**What to work on**
Among these entries, how many lines have the string "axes" in them? Only the number is needed.

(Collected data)
Content starts
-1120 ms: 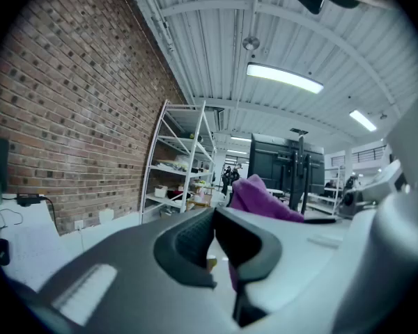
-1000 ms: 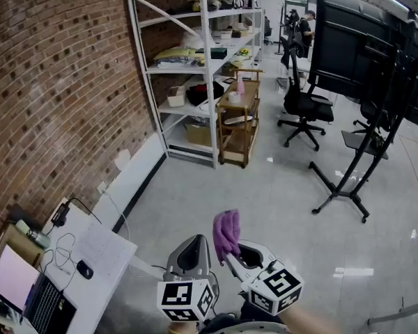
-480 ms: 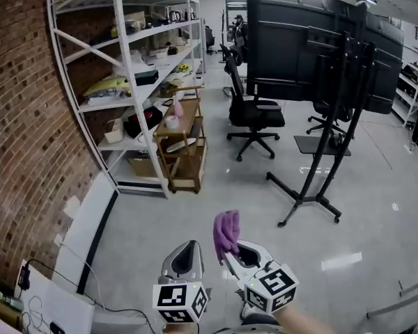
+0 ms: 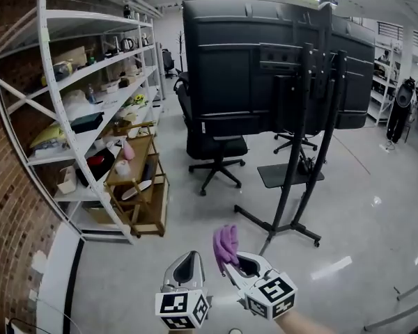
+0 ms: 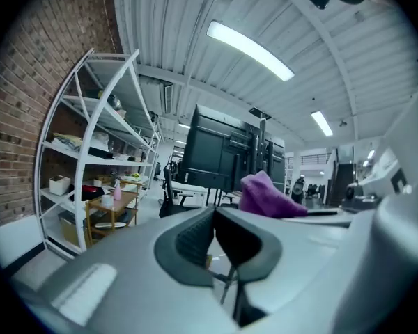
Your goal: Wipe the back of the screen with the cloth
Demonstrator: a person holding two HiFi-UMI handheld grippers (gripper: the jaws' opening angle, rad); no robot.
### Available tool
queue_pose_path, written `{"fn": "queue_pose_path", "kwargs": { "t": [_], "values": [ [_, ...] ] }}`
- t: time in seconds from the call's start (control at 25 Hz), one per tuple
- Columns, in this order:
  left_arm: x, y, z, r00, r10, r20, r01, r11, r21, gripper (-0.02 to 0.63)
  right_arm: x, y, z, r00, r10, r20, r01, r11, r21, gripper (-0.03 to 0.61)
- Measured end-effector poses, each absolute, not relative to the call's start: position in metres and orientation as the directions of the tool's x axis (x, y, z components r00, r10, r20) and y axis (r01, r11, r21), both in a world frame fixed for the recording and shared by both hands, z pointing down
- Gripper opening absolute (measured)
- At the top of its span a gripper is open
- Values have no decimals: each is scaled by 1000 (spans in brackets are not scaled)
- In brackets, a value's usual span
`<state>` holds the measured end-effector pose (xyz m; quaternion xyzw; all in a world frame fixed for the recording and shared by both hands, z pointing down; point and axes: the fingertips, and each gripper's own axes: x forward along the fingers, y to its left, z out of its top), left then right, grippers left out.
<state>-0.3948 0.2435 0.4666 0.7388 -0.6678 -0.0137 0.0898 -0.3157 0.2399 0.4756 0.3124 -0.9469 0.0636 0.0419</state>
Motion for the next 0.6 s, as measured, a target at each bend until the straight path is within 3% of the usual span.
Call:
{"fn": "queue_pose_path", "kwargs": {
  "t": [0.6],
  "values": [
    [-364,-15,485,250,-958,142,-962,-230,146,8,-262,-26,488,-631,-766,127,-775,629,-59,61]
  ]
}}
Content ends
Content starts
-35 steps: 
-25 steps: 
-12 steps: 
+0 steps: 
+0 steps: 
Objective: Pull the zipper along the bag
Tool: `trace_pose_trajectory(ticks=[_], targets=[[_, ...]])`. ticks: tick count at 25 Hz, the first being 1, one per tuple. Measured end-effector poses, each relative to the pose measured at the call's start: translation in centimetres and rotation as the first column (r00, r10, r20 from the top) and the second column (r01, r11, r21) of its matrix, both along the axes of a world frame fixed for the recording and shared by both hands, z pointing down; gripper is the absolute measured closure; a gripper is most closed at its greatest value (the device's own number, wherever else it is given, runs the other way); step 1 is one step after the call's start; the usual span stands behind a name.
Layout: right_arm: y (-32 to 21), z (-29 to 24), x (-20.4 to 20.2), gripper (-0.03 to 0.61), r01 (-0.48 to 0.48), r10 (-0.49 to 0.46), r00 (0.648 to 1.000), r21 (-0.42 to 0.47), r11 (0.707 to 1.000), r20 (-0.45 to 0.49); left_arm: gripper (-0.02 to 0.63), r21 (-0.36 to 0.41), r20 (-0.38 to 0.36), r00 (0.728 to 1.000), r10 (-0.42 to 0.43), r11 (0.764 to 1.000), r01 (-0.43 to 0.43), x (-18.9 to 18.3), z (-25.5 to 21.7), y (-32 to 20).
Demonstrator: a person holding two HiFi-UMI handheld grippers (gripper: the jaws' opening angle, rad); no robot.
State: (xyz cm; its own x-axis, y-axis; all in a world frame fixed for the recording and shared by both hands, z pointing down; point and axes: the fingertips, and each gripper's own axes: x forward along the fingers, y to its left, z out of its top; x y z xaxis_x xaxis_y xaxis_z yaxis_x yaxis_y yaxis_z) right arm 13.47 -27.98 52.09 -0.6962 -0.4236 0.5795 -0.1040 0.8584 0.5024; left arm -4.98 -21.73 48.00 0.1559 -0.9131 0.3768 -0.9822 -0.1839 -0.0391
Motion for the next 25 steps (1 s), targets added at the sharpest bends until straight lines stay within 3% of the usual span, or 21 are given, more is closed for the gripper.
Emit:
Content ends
**Exercise output**
3